Nie będzie kwarantanny
To tylko dwa przykłady z morza potrzeb. Ministerstwo Zdrowia zapewnia, że problem jest znany, a nad jego rozwiązaniem pracuje sztab ludzi. Rzecznik resortu przedstawił nam jeszcze w sobotę po południu jedno z rozwiązań:
- Żadne dziecko, żaden chory wyjeżdżający na kurację zagraniczną oraz żaden pilot samolotu, nie będzie musiał po powrocie przechodzić kwarantanny. Wypracowaliśmy już rozwiązanie. Wprowadzamy regulację, która da inspektorowi sanitarnemu możliwość odstąpienia od kwarantanny w uzasadnionych przypadkach.
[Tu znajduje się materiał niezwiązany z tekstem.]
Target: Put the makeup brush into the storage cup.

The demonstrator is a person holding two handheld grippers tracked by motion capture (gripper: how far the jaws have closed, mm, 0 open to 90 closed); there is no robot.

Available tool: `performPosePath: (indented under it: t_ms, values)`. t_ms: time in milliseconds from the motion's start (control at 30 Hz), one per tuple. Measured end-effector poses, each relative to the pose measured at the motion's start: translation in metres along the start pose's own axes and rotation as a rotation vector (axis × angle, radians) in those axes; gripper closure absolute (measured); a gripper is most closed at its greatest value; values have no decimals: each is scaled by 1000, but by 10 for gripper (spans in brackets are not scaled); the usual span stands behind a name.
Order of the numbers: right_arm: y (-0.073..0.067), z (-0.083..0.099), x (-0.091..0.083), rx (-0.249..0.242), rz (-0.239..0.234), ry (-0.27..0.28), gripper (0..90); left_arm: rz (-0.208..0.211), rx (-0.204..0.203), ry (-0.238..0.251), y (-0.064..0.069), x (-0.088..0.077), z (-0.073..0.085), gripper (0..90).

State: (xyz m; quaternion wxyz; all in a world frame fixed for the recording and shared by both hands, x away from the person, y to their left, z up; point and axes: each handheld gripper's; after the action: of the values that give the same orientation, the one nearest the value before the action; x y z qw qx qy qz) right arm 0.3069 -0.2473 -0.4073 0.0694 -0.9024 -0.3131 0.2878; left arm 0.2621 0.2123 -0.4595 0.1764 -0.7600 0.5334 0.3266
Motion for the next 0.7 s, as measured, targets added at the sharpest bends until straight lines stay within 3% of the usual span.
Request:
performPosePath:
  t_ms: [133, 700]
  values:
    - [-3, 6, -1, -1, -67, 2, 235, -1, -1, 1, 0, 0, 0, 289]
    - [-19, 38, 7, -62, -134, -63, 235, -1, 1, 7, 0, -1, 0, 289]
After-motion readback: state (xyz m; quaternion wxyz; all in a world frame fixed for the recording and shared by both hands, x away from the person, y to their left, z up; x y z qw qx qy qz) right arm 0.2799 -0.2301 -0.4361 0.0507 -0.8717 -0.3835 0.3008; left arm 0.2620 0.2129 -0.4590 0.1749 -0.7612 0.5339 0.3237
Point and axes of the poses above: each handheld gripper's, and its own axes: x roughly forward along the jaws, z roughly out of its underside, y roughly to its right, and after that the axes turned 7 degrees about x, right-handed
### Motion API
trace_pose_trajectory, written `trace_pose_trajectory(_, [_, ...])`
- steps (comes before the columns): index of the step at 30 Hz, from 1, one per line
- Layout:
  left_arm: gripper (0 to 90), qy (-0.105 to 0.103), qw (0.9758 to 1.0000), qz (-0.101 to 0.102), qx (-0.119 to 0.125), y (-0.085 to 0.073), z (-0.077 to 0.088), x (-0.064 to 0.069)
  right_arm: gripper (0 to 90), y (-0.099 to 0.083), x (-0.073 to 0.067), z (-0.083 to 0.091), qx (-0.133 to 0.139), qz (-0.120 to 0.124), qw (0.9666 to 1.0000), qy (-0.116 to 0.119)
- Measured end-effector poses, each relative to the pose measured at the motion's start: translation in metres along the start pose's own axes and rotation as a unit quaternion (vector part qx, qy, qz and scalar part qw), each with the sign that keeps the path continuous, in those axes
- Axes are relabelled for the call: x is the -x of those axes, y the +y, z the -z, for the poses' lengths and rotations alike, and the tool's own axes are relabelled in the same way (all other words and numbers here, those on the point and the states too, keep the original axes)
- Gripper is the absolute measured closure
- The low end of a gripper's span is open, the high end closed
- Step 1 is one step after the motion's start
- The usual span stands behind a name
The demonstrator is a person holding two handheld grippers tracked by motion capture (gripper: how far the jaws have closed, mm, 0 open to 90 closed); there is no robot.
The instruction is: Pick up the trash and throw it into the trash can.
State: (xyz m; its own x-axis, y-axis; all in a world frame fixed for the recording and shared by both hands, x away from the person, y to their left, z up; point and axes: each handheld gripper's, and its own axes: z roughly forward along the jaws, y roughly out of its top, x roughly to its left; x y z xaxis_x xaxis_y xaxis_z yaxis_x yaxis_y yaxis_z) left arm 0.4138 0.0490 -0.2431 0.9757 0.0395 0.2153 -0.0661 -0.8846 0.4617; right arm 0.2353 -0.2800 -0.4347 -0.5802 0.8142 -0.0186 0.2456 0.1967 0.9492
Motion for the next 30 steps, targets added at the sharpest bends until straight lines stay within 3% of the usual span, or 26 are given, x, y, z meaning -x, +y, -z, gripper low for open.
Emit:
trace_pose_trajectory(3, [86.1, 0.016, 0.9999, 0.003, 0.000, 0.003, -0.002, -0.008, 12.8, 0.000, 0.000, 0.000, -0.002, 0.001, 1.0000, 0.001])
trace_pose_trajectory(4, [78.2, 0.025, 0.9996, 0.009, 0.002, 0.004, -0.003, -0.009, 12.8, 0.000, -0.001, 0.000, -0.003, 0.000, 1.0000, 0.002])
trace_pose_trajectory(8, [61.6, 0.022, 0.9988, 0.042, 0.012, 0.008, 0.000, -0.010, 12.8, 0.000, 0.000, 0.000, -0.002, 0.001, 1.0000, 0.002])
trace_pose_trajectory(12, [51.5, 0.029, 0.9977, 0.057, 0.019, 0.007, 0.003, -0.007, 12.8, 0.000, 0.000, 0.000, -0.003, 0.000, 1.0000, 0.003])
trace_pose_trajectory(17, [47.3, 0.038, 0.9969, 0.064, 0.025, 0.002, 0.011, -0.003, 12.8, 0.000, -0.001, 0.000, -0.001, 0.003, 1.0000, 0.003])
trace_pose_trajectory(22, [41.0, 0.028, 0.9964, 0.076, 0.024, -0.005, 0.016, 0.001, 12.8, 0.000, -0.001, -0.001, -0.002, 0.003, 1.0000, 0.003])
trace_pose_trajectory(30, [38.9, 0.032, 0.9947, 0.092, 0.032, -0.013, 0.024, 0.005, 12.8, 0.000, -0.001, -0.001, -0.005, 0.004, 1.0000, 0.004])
I to będzie jeden z uzasadnionych przypadków. To rozwiązanie do jutra (niedzieli) wejdzie w życie - informuje Wojciech Andrusiewicz, rzecznik Ministerstwa Zdrowia.
- Wspólnie uda nam się wypracować dobre rozwiązania - zapewnił rzecznik.
Kacperek już poleciał
Na pierwszy przykład sprawnego działania urzędników w tej kwestii nie trzeba było długo czekać. Kilka dni przed Julką, o której wcześniej pisaliśmy, również do Chicago, do tego samego szpitala, miał polecieć z rodzicami Kacperek Ryło. Chłopiec, podobnie jak jego mała koleżanka, choruje na SMA.
"Kiedy gruchnęła wiadomość o zamknięciu granic USA dla osób z Europy byliśmy załamani. Szybko dostaliśmy jednak wsparcie od całej masy ludzi dobrej woli. Każdy pomagał jak umiał, czy to przez dobre słowo, trzymany kciuk, czy modlitwę, wiele osób spróbowało poruszyć niebo i ziemię aby dotrzeć do najważniejszych osób w Państwie i poinformować ich o naszej sytuacji. I udało się!" - pisze mama chłopca.
Post na facebooka pisała z lotniska Chopina w Warszawie. O wylocie dowiedziała się w sobotę rano.
"Możemy dzisiaj bezpiecznie wylecieć, mając pewność, że zostaniemy przyjęci na ziemi amerykańskiej. Lecimy oczywiście z eskortą medyczną, z pominięciem standardowych procedur na lotnisku, bezpiecznie" - czytamy.